D’après lui, il cherche d’abord dans l’habitacle, puis il veut regarder dessous, il enlève le frein à main, et la laisse glisser en roue libre sur quelques mètres. « Les policiers m’ont d’abord dit que je l’avais volée ! » Pourquoi avoir refusé le test-alcool ? « Je m’y soumets si je suis hors la loi, mais là, j’étais pas hors la loi. » Le vice-procureur entre dans la danse, confronte le prévenu à son casier judiciaire. Le président relève que « le problème c’est que les horaires ne correspondent pas », puis précise que l’intervention de la police dans l’immeuble suite à l’appel de la voisine, « n’est pas horodatée ». La police dit qu’elle a contrôlé monsieur à 7h35 le matin. Ce n’est pas exact, renvoie le prévenu, il était entre 5 et 6 heures. Ce sont les auditions qui ont commencé après 7 heures.

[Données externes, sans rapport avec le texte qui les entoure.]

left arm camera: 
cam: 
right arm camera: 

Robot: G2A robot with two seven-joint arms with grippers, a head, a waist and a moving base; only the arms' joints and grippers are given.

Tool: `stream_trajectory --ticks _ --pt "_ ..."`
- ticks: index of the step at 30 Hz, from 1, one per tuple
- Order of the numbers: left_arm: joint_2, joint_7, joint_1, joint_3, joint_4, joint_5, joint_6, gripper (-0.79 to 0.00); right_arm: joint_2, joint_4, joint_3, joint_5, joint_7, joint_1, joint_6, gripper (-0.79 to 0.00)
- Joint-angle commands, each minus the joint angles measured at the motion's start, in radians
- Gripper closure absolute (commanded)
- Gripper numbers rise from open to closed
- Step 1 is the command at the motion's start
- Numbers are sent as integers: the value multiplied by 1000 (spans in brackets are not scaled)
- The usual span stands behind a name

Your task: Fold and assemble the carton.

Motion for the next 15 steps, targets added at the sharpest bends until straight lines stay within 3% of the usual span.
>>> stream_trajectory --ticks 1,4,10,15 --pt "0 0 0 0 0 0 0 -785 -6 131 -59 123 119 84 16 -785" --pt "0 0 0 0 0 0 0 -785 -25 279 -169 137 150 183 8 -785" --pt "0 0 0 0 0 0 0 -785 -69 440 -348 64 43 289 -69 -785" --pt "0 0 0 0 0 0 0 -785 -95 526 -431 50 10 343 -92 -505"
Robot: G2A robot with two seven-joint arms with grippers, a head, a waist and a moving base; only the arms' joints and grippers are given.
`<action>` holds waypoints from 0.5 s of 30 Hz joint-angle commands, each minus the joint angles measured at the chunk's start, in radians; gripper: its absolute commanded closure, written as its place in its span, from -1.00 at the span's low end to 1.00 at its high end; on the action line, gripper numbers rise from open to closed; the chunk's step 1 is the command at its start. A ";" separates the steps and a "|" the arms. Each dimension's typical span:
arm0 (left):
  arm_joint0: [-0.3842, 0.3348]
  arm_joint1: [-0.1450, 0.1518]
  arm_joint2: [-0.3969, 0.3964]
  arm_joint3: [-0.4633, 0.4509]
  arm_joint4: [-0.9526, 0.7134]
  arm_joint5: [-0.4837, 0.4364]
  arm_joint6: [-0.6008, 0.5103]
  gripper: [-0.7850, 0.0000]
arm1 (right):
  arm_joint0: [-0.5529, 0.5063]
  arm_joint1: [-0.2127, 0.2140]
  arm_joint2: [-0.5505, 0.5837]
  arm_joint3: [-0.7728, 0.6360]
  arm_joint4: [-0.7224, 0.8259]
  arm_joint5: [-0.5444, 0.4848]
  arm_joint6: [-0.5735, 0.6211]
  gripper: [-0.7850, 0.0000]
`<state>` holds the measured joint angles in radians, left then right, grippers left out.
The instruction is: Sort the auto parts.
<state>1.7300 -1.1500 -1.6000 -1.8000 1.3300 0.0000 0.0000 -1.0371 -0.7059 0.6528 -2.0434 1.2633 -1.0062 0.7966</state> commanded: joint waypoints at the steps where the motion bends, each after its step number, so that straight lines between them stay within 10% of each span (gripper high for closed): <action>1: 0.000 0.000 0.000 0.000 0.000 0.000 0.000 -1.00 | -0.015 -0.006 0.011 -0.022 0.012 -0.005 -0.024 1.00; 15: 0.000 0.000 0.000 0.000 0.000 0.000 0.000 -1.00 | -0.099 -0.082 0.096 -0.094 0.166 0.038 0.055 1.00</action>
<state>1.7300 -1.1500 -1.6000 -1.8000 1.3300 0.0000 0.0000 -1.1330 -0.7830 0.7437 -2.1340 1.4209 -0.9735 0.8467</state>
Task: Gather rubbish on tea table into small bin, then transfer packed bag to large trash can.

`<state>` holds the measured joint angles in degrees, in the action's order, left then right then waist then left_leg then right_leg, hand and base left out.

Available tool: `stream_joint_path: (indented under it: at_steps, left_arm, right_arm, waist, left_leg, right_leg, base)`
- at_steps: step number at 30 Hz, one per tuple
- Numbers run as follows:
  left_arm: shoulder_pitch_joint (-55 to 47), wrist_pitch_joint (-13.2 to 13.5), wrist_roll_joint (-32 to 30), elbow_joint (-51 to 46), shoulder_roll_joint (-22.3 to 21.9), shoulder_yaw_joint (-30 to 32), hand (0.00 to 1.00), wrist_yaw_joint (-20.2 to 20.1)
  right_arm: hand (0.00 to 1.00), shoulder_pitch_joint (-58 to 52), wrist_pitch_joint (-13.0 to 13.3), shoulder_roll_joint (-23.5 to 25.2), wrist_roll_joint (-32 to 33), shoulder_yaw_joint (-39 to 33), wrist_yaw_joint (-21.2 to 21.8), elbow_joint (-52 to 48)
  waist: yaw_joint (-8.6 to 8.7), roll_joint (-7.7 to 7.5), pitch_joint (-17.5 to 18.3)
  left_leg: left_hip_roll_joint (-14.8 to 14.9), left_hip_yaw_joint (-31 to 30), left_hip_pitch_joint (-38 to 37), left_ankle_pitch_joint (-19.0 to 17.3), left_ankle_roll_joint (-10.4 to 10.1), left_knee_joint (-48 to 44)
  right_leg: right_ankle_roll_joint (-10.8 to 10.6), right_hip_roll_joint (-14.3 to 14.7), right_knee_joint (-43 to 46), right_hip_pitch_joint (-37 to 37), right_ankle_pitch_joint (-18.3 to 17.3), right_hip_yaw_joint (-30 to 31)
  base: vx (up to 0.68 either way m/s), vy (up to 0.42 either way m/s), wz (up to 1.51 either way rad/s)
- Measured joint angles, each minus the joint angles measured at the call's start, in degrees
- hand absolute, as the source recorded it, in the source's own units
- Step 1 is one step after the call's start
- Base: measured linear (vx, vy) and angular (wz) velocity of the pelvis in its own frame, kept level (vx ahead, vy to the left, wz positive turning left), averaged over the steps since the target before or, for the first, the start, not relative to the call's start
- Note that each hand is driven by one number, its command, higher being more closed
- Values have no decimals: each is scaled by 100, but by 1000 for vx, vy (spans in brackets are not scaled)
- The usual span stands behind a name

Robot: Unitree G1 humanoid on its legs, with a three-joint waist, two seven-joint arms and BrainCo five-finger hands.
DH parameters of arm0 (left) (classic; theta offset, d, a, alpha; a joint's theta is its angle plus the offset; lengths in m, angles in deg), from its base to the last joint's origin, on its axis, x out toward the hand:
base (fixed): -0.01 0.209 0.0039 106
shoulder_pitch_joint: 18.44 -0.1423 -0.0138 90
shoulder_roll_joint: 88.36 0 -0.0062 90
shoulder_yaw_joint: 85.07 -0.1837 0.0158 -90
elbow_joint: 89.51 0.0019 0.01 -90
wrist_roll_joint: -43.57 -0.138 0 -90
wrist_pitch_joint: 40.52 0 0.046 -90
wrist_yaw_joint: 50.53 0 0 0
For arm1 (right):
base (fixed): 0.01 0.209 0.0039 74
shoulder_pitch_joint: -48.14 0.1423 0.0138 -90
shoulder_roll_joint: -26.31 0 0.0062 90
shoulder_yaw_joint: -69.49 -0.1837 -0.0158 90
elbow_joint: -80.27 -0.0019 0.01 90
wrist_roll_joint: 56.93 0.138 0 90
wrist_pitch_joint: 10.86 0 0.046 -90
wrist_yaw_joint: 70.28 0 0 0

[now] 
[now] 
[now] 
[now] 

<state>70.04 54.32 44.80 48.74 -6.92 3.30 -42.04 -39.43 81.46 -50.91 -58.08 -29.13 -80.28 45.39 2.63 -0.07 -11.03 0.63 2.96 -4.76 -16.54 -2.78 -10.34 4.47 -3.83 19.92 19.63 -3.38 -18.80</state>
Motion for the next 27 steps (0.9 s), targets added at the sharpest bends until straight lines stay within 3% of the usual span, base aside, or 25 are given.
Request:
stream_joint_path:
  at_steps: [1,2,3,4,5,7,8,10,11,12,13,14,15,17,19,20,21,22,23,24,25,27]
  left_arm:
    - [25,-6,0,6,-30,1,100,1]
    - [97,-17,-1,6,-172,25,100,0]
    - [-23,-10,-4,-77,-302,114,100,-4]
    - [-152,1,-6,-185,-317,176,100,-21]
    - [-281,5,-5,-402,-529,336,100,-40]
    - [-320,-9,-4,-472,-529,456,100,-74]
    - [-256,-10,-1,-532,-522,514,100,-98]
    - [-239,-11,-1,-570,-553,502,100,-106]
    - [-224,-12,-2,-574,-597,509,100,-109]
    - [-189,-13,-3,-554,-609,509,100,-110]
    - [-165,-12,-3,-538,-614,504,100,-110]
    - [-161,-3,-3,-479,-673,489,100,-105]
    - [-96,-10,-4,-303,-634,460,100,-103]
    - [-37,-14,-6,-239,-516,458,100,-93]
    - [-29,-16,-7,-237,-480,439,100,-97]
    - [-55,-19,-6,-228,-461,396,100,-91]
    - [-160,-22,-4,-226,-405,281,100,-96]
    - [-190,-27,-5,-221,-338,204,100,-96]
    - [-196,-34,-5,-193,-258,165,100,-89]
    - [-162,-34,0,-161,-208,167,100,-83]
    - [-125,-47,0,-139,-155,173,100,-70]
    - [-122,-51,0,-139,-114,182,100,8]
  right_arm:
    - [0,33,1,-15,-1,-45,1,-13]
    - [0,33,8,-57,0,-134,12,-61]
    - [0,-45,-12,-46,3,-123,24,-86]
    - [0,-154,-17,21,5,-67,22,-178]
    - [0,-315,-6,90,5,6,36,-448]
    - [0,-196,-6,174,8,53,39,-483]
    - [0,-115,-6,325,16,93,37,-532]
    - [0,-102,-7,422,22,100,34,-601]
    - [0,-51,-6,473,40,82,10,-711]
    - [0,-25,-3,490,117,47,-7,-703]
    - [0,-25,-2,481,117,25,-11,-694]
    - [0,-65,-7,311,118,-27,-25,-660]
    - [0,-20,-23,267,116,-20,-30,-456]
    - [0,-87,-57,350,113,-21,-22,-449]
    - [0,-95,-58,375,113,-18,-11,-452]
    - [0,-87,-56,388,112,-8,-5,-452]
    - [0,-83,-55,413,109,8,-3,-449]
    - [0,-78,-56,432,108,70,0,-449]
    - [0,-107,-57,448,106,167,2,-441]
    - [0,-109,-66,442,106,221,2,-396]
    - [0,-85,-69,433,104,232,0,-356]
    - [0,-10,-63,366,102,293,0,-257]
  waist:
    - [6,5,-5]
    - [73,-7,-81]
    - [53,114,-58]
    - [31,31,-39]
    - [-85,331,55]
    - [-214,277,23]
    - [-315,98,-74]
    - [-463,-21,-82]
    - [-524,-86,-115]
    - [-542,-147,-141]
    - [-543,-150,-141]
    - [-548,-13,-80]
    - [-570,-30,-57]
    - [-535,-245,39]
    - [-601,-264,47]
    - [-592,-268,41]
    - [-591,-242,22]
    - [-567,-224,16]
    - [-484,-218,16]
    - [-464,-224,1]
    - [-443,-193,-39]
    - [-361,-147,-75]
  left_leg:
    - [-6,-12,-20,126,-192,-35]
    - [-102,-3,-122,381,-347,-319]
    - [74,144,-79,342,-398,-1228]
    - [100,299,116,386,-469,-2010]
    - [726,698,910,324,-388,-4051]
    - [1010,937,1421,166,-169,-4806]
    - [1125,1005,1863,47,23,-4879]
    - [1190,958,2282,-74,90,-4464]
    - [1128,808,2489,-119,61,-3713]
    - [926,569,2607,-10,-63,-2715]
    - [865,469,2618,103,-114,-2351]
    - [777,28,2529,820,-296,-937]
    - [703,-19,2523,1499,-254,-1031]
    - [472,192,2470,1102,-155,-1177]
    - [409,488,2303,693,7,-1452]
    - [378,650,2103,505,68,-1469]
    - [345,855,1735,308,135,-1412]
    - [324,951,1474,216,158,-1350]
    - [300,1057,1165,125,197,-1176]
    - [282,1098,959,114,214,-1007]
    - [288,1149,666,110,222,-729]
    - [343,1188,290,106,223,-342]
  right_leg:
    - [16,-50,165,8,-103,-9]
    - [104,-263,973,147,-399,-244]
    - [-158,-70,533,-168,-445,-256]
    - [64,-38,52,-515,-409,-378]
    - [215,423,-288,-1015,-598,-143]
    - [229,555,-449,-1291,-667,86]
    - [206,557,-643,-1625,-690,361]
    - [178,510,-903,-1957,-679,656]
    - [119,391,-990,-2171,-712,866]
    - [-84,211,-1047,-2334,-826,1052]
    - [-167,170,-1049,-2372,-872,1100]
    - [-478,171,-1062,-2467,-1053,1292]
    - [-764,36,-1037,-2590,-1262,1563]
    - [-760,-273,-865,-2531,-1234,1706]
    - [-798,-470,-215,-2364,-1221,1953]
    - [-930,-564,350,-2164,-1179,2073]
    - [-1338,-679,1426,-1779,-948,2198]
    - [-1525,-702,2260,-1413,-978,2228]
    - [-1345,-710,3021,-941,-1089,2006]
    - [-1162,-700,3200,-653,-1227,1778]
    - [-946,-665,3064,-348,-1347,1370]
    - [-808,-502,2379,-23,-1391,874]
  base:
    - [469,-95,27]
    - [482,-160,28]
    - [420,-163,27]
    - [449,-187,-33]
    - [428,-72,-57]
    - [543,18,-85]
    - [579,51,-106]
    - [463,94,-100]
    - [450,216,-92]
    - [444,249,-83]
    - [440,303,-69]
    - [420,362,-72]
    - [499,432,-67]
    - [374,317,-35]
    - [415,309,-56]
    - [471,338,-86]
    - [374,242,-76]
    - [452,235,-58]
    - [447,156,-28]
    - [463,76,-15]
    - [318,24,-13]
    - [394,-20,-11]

Le procureur requiert 3 mois avec sursis
« Les choses ne sont pas aussi claires dans le dossier », constate le président. Le vice-procureur n’en démord pas : « il y a tellement d’incohérences. Il invente d’avoir eu à chercher ses clés sous le véhicule. Il pouvait avoir une lampe, soit avec son téléphone (que les policiers ont trouvé dans la cage d’escalier, en fait), soit dans la voiture. Les services de police constatent qu’il roulait à faible allure. Il est dans l’invraisemblance. » Il requiert 3 mois de prison avec sursis. Le prévenu n’a pas d’avocat, il a la parole : « Tout ce que je vous dis, c’est la vérité. Moi je dis la vérité, j’ai cherché les clés, c’est tout. Si je les avais eues avec moi, il n’y aurait eu aucun problème et je ne serais pas là. »
Coupable, jours-amende
Le tribunal le déclare coupable et le condamne à 30 jours-amende à 10 euros, soit une amende de 300 euros à payer dans les 30 jours. Toute tranche de 10 euros impayée peut être convertie en jour de prison.
A sa sortie de la salle, un homme qui se trouvait dans la salle conseille au fraîchement condamné passablement dégoûté de l’être de faire appel. « Je ne sais pas, je ne voulais pas prendre d’avocat, j’aurais dû. J’ai pas bien parlé, j’ai pas su dire. Tout le matin, quand j’attendais je me disais faut que tu parles bien ! Et puis voilà, j’ai pas su faire. » S’il ne fait pas appel, la condamnation sera définitive, ça sera la 4ème et il aura beau jeu de dire « j’avais rien fait (d’interdit) », sa parole sera encore moins crédible. Accepter une condamnation, c’est aussi reconnaître sa culpabilité.